Having only just found the original disk and manual whilst clearing out the attic, all work had to stop for an hour whilst I was whisked back a few years to when I first played this game. Back then it was on an old IBM PC the size of a house with a rather dull CGA, (remember them - only four colours on screen at once - mostly pink, blue and white?), monitor. Most games that I'd seen reviewed in glorious VGA, (even EGA didn't seem quite as bad), none of them really lived up to their promise in CGA; but Prince Of Persia was even glorious in only four colours. The animation was amazing - like nothing we'd ever seen - and the atmosphere was still there ... albeit pink!

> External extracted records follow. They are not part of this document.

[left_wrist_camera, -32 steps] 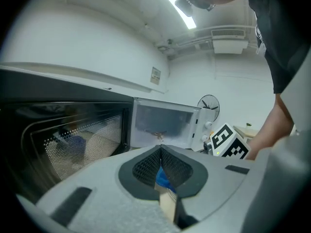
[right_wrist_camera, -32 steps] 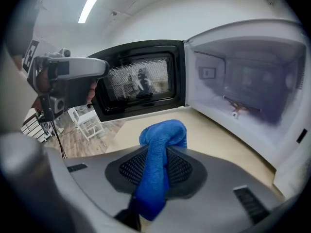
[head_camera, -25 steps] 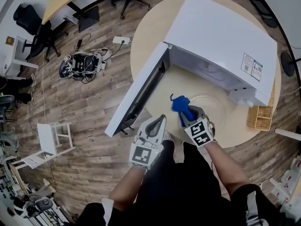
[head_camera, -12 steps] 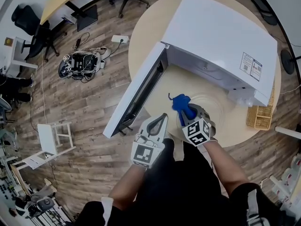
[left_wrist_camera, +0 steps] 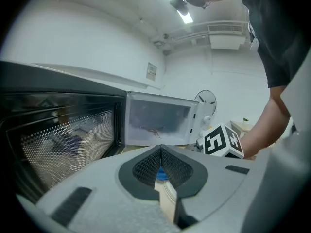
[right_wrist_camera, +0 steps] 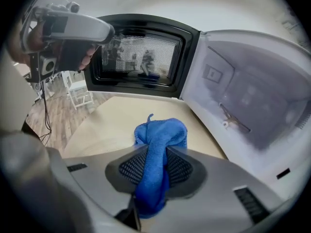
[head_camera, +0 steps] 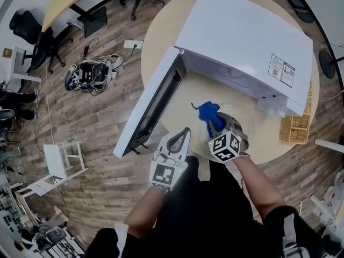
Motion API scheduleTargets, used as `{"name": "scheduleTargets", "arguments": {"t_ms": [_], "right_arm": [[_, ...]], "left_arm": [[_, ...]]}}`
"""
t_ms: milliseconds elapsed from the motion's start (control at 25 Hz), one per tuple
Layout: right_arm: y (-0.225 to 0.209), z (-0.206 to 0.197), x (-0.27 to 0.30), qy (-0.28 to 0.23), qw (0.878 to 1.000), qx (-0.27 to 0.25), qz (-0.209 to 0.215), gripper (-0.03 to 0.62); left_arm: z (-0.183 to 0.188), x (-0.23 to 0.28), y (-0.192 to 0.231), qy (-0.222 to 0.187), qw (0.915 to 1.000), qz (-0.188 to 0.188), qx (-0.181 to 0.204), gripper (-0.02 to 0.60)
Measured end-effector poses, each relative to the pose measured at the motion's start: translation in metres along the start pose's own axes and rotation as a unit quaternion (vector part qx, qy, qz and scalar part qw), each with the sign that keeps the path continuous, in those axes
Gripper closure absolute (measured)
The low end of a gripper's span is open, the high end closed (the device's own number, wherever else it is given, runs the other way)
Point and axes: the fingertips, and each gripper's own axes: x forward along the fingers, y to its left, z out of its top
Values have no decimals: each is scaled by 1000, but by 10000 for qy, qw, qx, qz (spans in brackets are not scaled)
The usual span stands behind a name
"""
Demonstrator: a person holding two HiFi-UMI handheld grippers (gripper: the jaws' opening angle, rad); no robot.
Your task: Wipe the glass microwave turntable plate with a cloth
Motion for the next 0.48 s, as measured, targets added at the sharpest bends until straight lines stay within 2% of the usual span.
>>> {"name": "scheduleTargets", "arguments": {"t_ms": [480], "right_arm": [[-56,-37,-14,301,9965,456,-632,505]], "left_arm": [[-2,11,-13,63,9999,-124,-16,575]]}}
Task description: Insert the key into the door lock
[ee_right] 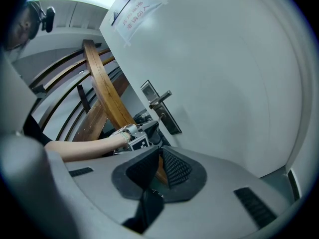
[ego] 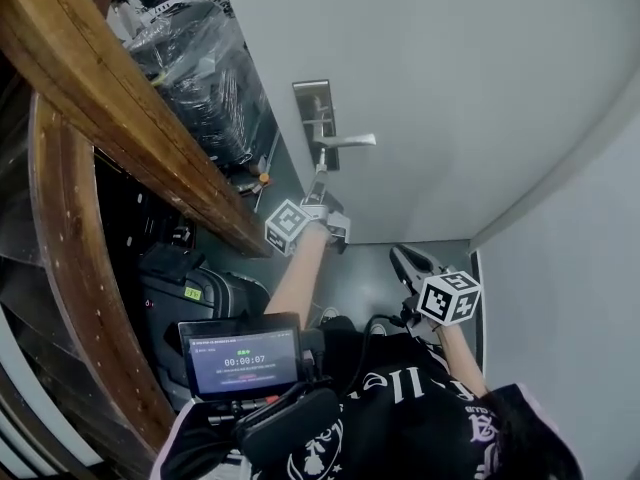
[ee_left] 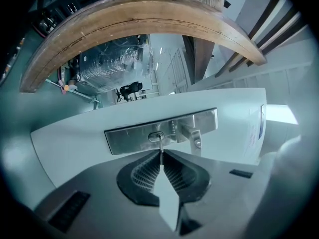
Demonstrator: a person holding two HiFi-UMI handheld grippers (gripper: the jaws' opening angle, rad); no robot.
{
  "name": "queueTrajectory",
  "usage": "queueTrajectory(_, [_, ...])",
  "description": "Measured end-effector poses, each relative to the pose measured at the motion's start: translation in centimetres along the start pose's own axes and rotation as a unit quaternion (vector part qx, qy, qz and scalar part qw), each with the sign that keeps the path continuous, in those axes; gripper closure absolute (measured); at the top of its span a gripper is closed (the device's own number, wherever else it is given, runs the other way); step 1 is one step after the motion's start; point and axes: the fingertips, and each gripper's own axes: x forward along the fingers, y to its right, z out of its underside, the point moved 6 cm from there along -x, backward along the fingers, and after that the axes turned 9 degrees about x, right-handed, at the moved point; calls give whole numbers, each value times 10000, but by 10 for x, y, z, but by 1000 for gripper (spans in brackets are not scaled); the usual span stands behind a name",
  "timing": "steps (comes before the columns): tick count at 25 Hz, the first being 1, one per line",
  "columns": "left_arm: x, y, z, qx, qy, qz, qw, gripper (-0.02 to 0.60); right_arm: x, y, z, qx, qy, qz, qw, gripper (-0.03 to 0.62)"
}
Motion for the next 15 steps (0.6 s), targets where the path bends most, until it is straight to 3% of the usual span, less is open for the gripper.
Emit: queueTrajectory(15, [27,1,-3,-778,242,-65,9967,559,17,1,-2,-307,-222,-14,9993,557])
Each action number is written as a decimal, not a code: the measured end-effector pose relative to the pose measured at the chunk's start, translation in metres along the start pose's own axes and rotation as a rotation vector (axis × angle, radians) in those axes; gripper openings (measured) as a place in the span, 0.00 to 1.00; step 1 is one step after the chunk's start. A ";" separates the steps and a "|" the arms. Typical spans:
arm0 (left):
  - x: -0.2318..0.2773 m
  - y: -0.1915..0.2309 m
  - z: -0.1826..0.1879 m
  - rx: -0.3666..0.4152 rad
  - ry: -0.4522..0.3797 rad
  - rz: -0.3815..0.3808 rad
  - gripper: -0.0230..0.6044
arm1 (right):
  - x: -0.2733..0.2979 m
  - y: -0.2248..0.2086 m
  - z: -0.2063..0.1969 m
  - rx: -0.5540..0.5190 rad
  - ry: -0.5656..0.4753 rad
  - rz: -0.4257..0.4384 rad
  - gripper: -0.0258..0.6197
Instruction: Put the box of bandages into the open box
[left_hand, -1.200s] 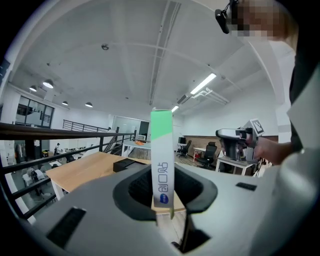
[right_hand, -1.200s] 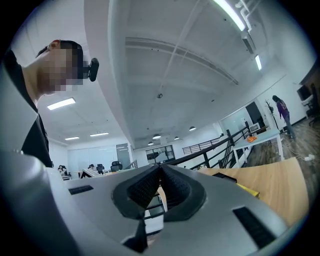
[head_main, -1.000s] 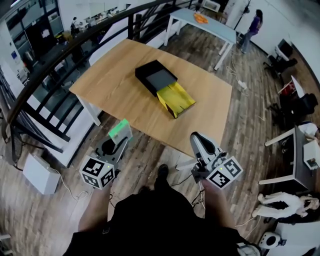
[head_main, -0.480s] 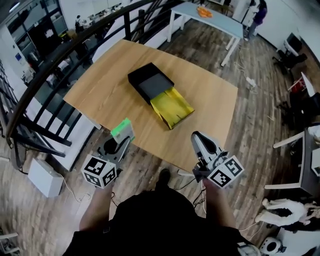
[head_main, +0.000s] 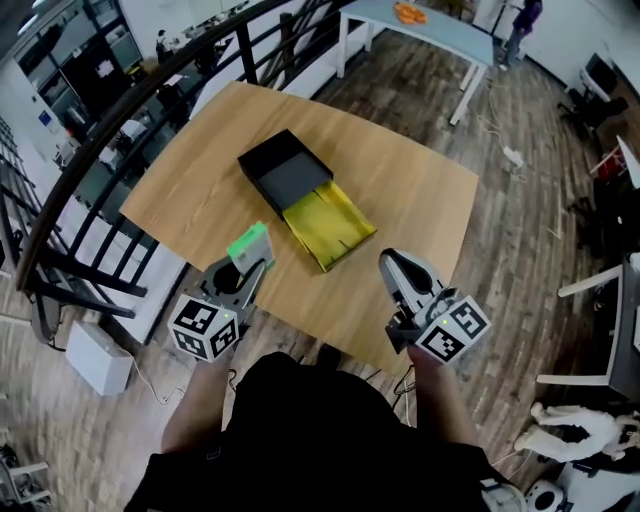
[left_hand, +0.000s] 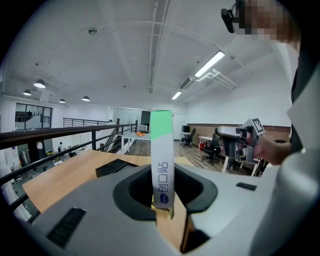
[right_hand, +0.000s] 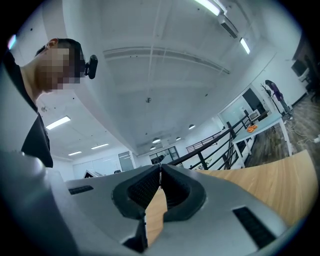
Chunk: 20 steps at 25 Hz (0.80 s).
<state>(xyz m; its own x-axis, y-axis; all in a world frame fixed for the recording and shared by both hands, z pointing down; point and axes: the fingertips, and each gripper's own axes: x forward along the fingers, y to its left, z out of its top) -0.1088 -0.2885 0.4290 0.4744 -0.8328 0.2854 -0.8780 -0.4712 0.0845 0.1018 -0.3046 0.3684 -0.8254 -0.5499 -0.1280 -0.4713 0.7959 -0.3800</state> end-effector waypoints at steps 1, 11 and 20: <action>0.007 0.000 0.000 0.004 0.006 -0.002 0.19 | 0.000 -0.004 0.003 0.002 -0.004 0.000 0.10; 0.084 0.018 -0.018 0.064 0.121 -0.032 0.19 | 0.005 -0.044 0.008 0.019 0.004 -0.044 0.10; 0.158 0.049 -0.053 0.073 0.240 -0.107 0.19 | 0.035 -0.074 0.004 0.041 0.022 -0.106 0.10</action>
<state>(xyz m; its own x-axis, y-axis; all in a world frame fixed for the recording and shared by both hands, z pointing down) -0.0797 -0.4280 0.5285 0.5276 -0.6884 0.4978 -0.8127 -0.5797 0.0596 0.1091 -0.3833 0.3887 -0.7785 -0.6242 -0.0656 -0.5435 0.7227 -0.4271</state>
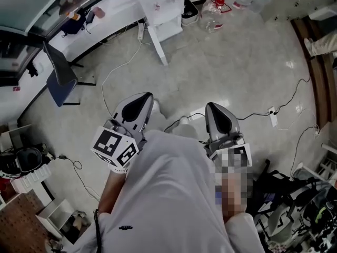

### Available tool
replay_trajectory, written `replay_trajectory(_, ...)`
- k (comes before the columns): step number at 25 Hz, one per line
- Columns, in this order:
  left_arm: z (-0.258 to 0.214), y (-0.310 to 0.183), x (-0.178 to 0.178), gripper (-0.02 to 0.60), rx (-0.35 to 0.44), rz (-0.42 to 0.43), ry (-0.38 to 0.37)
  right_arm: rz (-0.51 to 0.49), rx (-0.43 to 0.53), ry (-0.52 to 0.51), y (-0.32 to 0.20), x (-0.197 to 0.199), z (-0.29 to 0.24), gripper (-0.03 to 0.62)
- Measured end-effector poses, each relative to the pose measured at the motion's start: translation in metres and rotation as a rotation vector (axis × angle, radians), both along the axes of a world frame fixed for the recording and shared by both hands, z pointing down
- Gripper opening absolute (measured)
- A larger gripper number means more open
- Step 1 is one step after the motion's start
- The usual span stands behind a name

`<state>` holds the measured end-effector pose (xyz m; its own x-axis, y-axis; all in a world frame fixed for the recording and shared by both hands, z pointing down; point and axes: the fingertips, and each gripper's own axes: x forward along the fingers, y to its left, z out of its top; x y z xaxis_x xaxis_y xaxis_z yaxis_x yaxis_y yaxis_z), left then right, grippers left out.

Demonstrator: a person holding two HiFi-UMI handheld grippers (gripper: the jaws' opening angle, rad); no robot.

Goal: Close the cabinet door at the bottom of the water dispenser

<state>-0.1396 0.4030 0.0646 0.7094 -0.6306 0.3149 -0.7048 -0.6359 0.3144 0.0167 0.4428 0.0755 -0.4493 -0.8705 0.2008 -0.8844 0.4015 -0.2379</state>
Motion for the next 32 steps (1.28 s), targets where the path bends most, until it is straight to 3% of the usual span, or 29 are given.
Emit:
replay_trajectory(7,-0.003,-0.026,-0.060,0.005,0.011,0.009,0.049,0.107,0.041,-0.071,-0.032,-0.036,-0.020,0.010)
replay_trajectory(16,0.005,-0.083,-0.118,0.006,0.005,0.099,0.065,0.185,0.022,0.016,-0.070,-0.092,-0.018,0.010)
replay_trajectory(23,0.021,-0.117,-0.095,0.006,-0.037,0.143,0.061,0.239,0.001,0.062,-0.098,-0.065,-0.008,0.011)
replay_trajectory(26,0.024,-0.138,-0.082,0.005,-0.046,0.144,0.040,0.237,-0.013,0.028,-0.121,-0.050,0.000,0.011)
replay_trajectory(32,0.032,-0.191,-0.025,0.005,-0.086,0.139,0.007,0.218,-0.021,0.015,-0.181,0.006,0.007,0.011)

Now, playing it on a machine that not only beats the chunky old IBM, but positively smacks it into the ground, sets it on fire and pees on its ashes; the game is still a marvel - and in full colour! The gameplay is still all there, hunting through endless corridors just doesn't get boring as this are so well thought out that you can forgive the game its' repetitive imagery. Even the password protection is imaginative, asking you to drink a potion matching a certain letter from the printed manual - what other game of the time employed such innovative thinking and technical wizardry?

The Bad

Looking back now I realise the limitations of the game - but is that because we've been 'spoilt' by the developments in gaming since then or is it because my tastes in games have changed? Given that I've just spent an hour jumping over falling stone slabs, jabbing wildly at fat guards and plunging to spiky deaths and then felt compelled to come and write this review; I can't really complain that it's the game. So, really this title should be looked back at, remembered in time and taken in context of gaming development. Also, I couldn't get the digitised sound to work on this new machine - really wish I had that back instead of indistinguishable blips from the PC speaker, (I didn't think they were still in PCs these days as I hadn't heard one for so long!).

The Bottom Line

I'd recommend that anyone wanting to get involved with game development take a look at this game - first play it, get the feel of the game, soak up the addictive gameplay. Forgive it it's dated approach and limited graphical outlook and just immerse yourself in the experience. Then go back and look at it form the point of view of a level designer - see how crafty it is, how it pulls you in to the atmosphere of the locations - how it coaxes you to make those jumps that just look way too big. Finally, follow the path of games since then - see the titles that really worked and were an improvement and don't forget to play the titles that didn't work; we can learn much more from our mistakes than we can from our successes.